Best Actor: Richard Gere was passed over for his role as cheating 60 year-old Wall Street multi-billionaire Robert Miller in Arbitrage, as was John Hawkes as real-life polio victim Mark O'Brien in The Sessions, or Ben Affleck as CIA specialist Tony Mendez in his own Argo.

Best Actress: Missing from the category's nominations were previous Best Actress Oscar-winners Marion Cotillard as killer whale trainer-amputee Stephanie in Rust and Bone, and Helen Mirren as Hitchcock's beleaguered wife Alma Reville during the making of Psycho (1960) in Hitchcock.

Best Supporting Actor: Also unnominated was Leonardo di Caprio as cruel, racist and sadistic plantation owner and slave holder Calvin J. Candie in Django Unchained.

Best Supporting Actress: Many critics thought Maggie Smith should have received a nomination for her role as retired housekeeper Muriel in director John Madden's British comedy-drama The Best Exotic Marigold Hotel, about a group of British senior pensioners in a rundown retirement hotel in Jaipur, India run by inept manager Sonny Kapoor (Dev Patel).

Best Animated Feature Film: Three didn't make the cut: Sony Pictures Animation's Hotel Transylvania (made with CGI), and two DreamWorks' animations: Rise of the Guardians (CGI) and Madagascar 3: Europe's Most Wanted.

There were no honors for Magic Mike, Perks of Being a Wallflower, Looper, Compliance, or Cloud Atlas. The dominant box-office film of the year, Marvel's The Avengers, tapped only one nomination - Best Visual Effects (which it lost to Life of Pi). And the third highest grossing film of the year, The Hunger Games, also failed to garner a single nomination (although it starred Oscar nominee Jennifer Lawrence!).

Comedy-genre films were neglected, as expected, with no nominations for Richard Linklater's black comedy Bernie, Seth MacFarlane's R-rated, hugely-popular, directorial debut film Ted (except for one nomination for Best Original Song), Judd Apatow's This Is 40 (a spin-off sequel to Apatow's own Knocked Up (2007)), or Phil Lord's and Chris Miller's action comedy 21 Jump Street.

The 23rd James Bond film - director Sam Mendes' Skyfall, scored five Oscar nominations (a major record for the 50 year-old franchise, the most nominated Bond film ever) and two wins: Best Sound Editing, and Best Original Song (Adele's "Skyfall"). Its other three nominations were for Best Cinematography (Roger Deakins), Best Original Score, and Best Sound Mixing. There was no Best Supporting Actor nomination for villain Raoul Silva (Javier Bardem), or a nod to Judi Dench for her long-running role as M.

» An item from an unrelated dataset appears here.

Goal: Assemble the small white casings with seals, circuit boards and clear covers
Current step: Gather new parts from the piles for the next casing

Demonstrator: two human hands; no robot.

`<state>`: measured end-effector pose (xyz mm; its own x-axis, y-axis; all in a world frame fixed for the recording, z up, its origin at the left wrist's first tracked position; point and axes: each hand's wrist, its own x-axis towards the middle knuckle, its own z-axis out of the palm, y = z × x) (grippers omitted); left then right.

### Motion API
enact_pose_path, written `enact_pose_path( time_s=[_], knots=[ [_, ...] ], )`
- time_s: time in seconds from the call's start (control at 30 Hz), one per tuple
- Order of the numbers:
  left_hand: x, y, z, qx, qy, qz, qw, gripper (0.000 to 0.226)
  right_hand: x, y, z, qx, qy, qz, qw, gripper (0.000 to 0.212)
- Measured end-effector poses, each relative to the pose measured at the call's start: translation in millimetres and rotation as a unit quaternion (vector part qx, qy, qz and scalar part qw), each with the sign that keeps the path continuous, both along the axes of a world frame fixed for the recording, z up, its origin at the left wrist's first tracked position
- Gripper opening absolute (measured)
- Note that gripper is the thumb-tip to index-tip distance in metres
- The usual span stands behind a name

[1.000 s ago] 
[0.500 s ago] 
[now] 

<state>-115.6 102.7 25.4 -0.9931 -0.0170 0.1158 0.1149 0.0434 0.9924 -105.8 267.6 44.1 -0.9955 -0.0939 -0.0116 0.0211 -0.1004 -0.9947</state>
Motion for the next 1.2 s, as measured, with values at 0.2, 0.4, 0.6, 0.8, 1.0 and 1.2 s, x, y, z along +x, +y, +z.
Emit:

[Note about Bond and the Oscars: Adele's "Skyfall" was the first Original Song contender in 10 years to have also been a top-10 hit on Billboard's Hot 100. It was also the first Oscar-nominated Bond tune since For Your Eyes Only (1981). The only two Academy Award wins in previous years for Bond films were Best Sound Effects for Goldfinger (1964), and Best Special Visual Effects for Thunderball (1965).]